Kamu pernah berkata; Ketika orang lain 'melakukan apa-apa yang mereka sukai', maka, kamu harus 'menyukai apa-apa yang kamu lakukan'. Itulah letak sebuah kebahagiaan.
Tertampak jam digital di dashboard mobil, pukul lima belas lewat dua puluh satu menit. Cahaya kemilau cakrawala mulai melemah, pertanda hari telah memasuki waktu Asar. Kamu masih sibuk membunuh pekerjaan demi pekerjaan yang senantiasa bikin keningmu berkernyit. Duduk di kursi depan mobil sambil menikmati laju putaran ban yang pelan mengisar.
"So, pasti, Kak, setelah ini Silvie bakal pakai produknya Kakak, tenang aja. Siap. Nanti malam tolong kirimin video yang tadi yaa. Makasiiih."

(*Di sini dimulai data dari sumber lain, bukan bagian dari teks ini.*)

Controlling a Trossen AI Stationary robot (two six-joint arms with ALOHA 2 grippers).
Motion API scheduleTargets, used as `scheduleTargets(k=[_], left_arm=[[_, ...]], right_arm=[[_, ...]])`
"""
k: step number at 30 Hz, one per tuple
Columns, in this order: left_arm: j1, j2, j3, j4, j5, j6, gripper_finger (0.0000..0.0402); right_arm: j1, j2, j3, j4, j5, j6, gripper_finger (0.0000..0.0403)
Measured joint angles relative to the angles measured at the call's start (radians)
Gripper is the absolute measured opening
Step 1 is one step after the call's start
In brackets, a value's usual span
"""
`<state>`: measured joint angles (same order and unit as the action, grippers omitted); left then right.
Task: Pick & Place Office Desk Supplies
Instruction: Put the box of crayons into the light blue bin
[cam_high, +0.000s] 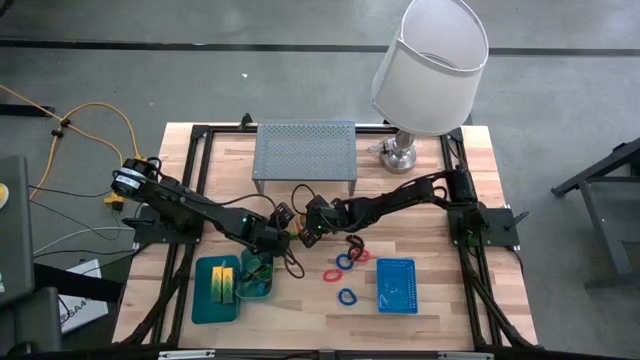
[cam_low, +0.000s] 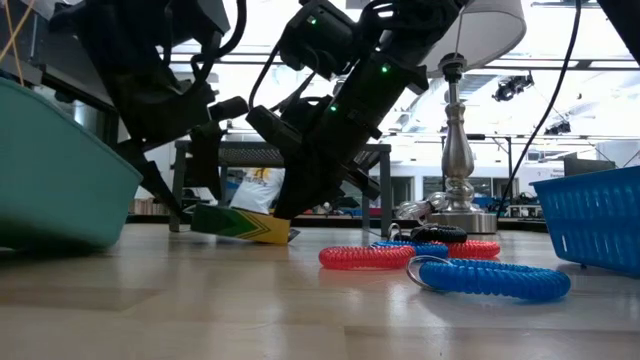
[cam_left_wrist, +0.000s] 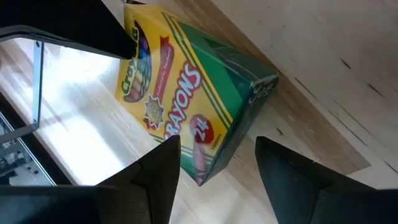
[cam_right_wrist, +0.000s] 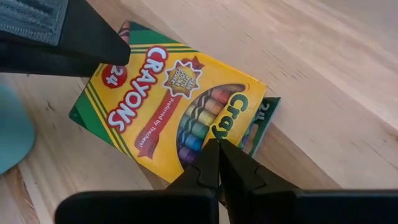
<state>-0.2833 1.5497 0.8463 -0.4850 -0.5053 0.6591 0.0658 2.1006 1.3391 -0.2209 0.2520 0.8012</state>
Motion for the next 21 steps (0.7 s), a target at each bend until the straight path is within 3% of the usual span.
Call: scheduleTargets(k=[21], left_arm=[[-0.004, -0.033, 0.0, -0.001, 0.004, 0.184, 0.0199]], right_arm=[[0.0, 0.0, 0.0, 0.02, -0.024, -0.001, 0.0002]])
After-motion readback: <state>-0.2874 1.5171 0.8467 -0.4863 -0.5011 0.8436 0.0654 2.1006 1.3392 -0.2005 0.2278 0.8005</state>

Silvie lantas meletakkan ponsel, kembali menyetir dengan kedua tangan. Kamu tentu saja menyimak pembicaraannya, sebab berhubungan dengan endors yang seharian tadi kamu kerjakan. Sebagai seorang influencer, Silvie memang berkembang cukup pesat. Dan kamu adalah sosok yang ada di belakang kesuksesannya.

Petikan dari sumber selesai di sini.